Una sera, Lorenzo, spiegò al panda che alle volte si può essere felici, altre volte tristi e altre volte ancora arrabbiati, ma che poi basta una coccola della mamma e tutto passa.
Insomma, ogni sera Lorenzo insegnava qualcosa di nuovo al suo amico panda dalla faccia tanto buffa: tutta bianca con una macchiolina nera sull’occhio destro. I mesi passarono.
Lorenzo con il tempo aveva cominciato ad andare a letto senza fare tante storie, anzi, talmente tanta era la voglia di incontrare il panda, che negli ultimi tempi era proprio lui a dire ai suoi genitori di voler andare a letto.
Una sera, dopo aver fatto credere a mamma e papà di essersi addormentato, come sempre si alzò dal suo lettino, a piedi nudi si diresse verso il bagno, aprì la porta e… sul water il panda non c’era.
Lorenzo meravigliato si avvicinò al vaso, “Magari è caduto dentro” pensò. Ma sul vaso al posto del panda trovò un biglietto con scritta solo una parola: GRAZIE!.
Lorenzo, triste per non aver rivisto il suo amico panda, tornò a letto e pensando e ripensando si addormentò.
“Lory, amore… svegliati Lory” ah, la voce della mamma: dolce, amorevole, rassicurante come ogni mattina.
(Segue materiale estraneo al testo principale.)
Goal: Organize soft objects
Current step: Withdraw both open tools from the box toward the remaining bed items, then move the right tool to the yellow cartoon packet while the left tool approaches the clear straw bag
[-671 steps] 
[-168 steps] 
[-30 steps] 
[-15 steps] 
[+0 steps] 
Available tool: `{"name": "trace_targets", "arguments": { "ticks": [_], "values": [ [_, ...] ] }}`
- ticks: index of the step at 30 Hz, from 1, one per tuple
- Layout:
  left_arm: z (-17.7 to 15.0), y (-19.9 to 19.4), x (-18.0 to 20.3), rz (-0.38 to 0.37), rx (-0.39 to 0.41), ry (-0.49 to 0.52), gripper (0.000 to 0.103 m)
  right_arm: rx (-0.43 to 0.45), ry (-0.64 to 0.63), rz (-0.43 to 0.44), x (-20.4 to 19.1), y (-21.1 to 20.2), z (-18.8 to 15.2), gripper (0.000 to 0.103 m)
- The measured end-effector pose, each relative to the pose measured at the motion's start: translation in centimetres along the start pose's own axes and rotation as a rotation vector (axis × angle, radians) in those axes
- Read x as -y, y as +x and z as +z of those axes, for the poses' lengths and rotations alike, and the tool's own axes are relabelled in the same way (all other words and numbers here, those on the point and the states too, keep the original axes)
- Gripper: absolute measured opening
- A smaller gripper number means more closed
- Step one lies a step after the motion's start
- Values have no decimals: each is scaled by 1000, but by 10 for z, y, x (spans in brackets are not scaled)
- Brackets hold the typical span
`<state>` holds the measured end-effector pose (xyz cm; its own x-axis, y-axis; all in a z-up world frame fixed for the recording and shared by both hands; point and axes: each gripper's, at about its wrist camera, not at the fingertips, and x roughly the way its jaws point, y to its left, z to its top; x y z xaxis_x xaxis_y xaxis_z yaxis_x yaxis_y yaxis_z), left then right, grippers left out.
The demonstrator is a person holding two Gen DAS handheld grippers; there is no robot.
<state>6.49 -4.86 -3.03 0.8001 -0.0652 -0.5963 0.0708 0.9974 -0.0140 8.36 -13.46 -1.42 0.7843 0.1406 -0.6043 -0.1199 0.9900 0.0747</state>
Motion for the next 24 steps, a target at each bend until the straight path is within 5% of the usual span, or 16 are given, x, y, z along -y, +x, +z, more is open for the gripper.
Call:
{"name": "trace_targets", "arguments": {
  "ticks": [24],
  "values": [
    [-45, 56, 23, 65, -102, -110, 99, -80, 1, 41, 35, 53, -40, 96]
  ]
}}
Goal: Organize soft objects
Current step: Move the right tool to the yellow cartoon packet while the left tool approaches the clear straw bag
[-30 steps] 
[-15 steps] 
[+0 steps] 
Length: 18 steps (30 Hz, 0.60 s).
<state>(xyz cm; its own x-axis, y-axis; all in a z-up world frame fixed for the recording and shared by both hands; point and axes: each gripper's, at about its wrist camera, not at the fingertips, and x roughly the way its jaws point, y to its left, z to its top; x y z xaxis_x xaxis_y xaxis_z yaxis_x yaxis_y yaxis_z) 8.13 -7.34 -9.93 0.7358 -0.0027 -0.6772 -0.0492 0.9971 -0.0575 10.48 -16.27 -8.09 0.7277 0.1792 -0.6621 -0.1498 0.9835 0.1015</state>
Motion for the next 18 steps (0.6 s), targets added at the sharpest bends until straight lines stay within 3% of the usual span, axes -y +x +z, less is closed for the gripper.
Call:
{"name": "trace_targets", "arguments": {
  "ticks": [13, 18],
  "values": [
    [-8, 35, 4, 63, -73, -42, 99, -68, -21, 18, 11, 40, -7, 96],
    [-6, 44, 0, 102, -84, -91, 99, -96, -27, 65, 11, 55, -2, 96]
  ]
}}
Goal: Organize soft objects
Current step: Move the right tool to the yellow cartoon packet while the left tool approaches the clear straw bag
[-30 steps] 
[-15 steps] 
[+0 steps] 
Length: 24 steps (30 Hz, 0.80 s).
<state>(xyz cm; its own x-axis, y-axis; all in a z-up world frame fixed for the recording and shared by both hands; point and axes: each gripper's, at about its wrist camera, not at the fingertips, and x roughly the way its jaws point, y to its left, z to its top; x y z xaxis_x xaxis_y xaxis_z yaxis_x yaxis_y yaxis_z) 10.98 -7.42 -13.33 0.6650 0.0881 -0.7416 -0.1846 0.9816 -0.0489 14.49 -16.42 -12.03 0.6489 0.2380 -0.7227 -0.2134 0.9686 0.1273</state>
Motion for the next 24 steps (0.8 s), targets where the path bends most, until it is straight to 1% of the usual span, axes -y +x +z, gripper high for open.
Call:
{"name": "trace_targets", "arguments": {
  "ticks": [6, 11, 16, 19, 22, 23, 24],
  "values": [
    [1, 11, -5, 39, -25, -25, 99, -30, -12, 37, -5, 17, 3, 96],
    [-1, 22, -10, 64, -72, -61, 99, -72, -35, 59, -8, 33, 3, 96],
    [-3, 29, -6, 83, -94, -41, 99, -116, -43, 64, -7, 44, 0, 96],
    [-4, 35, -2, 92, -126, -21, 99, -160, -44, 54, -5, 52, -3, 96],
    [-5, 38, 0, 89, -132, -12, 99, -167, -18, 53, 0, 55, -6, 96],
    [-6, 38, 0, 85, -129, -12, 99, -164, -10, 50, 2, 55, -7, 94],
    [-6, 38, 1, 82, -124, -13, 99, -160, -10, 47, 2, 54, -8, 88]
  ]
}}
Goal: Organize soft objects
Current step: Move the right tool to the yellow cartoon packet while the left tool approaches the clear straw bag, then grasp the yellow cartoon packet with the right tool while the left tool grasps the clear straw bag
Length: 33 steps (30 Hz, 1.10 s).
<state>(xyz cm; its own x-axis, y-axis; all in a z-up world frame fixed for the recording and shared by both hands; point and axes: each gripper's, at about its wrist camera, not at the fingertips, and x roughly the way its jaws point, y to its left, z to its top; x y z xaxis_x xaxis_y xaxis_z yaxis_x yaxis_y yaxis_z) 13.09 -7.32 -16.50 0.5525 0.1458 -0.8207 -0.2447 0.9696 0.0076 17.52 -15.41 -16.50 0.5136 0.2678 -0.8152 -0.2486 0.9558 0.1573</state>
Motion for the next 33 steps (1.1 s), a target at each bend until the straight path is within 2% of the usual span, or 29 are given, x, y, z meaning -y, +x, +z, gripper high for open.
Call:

“Lory, svegliati! Ti presento il tuo fratellino Tommaso!” continuò la mamma. Lorenzo aprì di scatto gli occhi: “Il fratellino?? Ma allora è nato!!! è nato!!” pensò immediatamente.
Si drizzò sul letto guardando meglio il fagottino che la mamma teneva tra le braccia, poi, scorgendosi un po’ di più, lo guardò bene in faccia… Lorenzo fece un sorriso grande quanto il mondo e schioccò un bacino sulla guancia di Tommaso.
Proprio sopra l’occhio destro, Tommaso, aveva una piccola macchiolina nera.